--- Prompt ---
I need the records below restated word for word, without their pictures.

--- Study material ---
......
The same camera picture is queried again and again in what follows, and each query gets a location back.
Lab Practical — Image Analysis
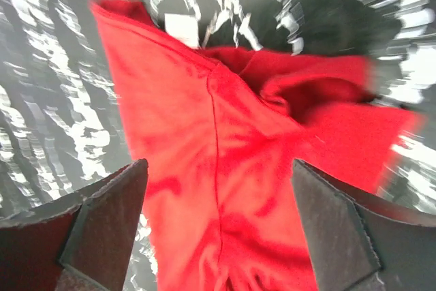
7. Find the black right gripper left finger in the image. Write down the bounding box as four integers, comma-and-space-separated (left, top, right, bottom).
1, 159, 148, 290

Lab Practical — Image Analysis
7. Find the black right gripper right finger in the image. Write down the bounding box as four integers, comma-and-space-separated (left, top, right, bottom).
292, 159, 435, 291

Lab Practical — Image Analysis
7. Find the red t-shirt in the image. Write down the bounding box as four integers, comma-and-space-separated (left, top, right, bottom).
91, 0, 420, 290

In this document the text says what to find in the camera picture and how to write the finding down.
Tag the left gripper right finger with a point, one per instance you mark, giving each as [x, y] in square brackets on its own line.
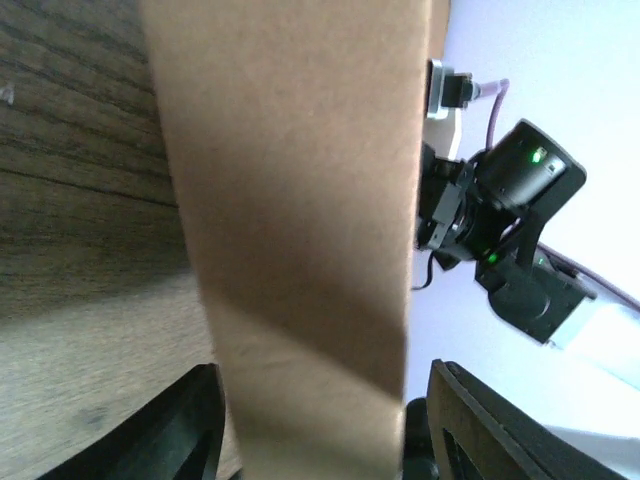
[478, 434]

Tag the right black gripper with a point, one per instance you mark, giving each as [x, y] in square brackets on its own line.
[496, 203]

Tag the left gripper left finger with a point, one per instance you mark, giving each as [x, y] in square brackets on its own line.
[176, 435]

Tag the brown cardboard box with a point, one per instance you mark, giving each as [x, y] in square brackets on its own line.
[293, 133]

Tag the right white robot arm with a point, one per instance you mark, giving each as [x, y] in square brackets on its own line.
[556, 301]

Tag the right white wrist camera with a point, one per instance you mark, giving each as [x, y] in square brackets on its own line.
[447, 94]

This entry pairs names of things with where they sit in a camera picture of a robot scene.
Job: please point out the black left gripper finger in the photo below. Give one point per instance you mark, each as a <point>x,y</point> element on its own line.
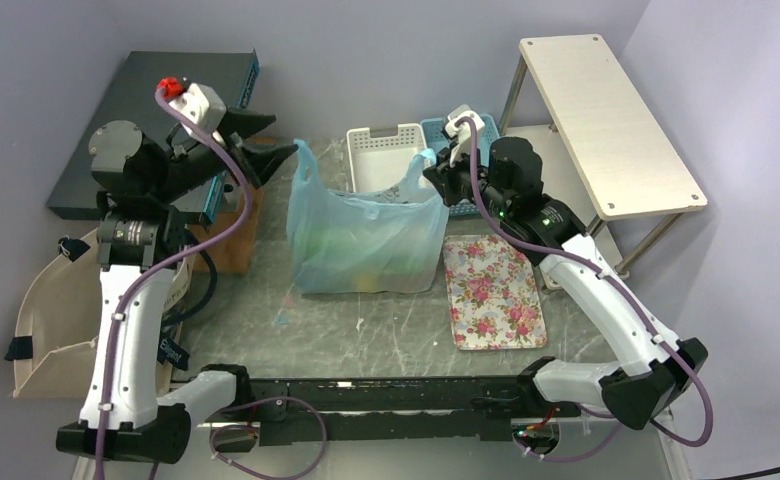
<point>243,124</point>
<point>259,166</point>

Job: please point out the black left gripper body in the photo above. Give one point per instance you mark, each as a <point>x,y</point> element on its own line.
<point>192,167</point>

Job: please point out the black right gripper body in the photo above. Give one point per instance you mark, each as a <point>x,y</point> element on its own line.
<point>457,182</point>

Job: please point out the light blue printed grocery bag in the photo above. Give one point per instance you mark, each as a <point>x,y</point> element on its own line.
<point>382,241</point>

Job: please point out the beige canvas tote bag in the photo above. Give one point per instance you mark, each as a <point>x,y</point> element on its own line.
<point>54,347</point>

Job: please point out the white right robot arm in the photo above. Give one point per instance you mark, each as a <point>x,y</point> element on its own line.
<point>653,366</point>

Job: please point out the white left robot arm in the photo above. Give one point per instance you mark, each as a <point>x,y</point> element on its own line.
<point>140,245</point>

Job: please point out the white perforated plastic basket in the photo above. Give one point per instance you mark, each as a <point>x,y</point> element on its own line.
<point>384,164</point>

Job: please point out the dark grey flat equipment box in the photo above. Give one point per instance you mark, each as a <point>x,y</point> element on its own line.
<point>130,96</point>

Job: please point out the wooden board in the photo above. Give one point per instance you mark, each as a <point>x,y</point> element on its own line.
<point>233,255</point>

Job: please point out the floral pattern tray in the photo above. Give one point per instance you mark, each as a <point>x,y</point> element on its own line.
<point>493,294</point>

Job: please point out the white two-tier metal shelf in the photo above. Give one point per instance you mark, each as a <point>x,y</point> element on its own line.
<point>604,152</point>

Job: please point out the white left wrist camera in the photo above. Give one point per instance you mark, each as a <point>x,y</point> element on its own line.
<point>198,106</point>

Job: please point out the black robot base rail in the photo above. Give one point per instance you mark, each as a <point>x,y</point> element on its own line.
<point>488,408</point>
......
--- Solution below ---
The same camera picture is queried again and again in what follows, and each query gets a location back.
Lab Practical — Image Analysis
7. Find the black right gripper left finger in the image. Write down the bounding box as four integers, comma-and-space-separated (left, top, right, bottom).
1, 159, 148, 290

Lab Practical — Image Analysis
7. Find the black right gripper right finger in the image. Write down the bounding box as four integers, comma-and-space-separated (left, top, right, bottom).
292, 159, 435, 291

Lab Practical — Image Analysis
7. Find the red t-shirt in the image. Write down the bounding box as four integers, comma-and-space-separated (left, top, right, bottom).
91, 0, 420, 290

In this document the text says what to find in the camera picture and how to write the finding down.
Tag the left gripper right finger with a point, one per instance you mark, giving each as [x, y] in square brackets on its own line.
[478, 434]

Tag the right black gripper with a point, one per instance you mark, giving each as [x, y] in square brackets on its own line.
[496, 203]

Tag the left gripper left finger with a point, one per instance you mark, giving each as [x, y] in square brackets on its own line.
[176, 435]

Tag the brown cardboard box with a point, one per instance you mark, giving each as [x, y] in square brackets on its own line.
[293, 133]

Tag the right white robot arm with a point, one per instance you mark, giving each as [x, y] in square brackets on its own line.
[556, 301]

Tag the right white wrist camera with a point, one per instance you mark, giving each as [x, y] in square brackets on its own line.
[447, 94]

This entry pairs names of things with where they sit in a camera picture of a robot scene.
Job: please point out the black left gripper finger in the photo below. Give one point per instance you mark, each as a <point>x,y</point> element on its own line.
<point>243,124</point>
<point>259,166</point>

Job: please point out the black left gripper body in the photo above. Give one point per instance you mark, each as a <point>x,y</point> element on its own line.
<point>192,167</point>

Job: please point out the black right gripper body in the photo above. Give one point per instance you mark, each as a <point>x,y</point> element on its own line.
<point>457,182</point>

Job: please point out the light blue printed grocery bag in the photo above. Give one point per instance you mark, each as a <point>x,y</point> element on its own line.
<point>382,241</point>

Job: please point out the beige canvas tote bag in the photo above. Give one point per instance you mark, each as a <point>x,y</point> element on its own line.
<point>54,347</point>

Job: please point out the white right robot arm in the photo above. Give one point per instance you mark, each as a <point>x,y</point> element on its own line.
<point>653,366</point>

Job: please point out the white left robot arm in the photo above. Give one point per instance you mark, each as a <point>x,y</point> element on its own line.
<point>140,245</point>

Job: please point out the white perforated plastic basket in the photo above. Give one point per instance you mark, each as a <point>x,y</point> element on its own line.
<point>384,164</point>

Job: please point out the dark grey flat equipment box in the photo above. Give one point per instance you mark, each as a <point>x,y</point> element on its own line.
<point>130,96</point>

Job: please point out the wooden board in the photo above. Give one point per instance you mark, each as a <point>x,y</point> element on its own line.
<point>233,255</point>

Job: please point out the floral pattern tray in the photo above. Give one point per instance you mark, each as a <point>x,y</point> element on its own line.
<point>493,294</point>

Job: please point out the white two-tier metal shelf in the photo above. Give one point per instance you mark, each as a <point>x,y</point> element on its own line.
<point>604,152</point>

Job: please point out the white left wrist camera in the photo above. Give one point per instance you mark, each as a <point>x,y</point> element on its own line.
<point>198,106</point>

Job: please point out the black robot base rail in the photo above. Give one point per instance you mark, each as a <point>x,y</point> element on its own line.
<point>488,408</point>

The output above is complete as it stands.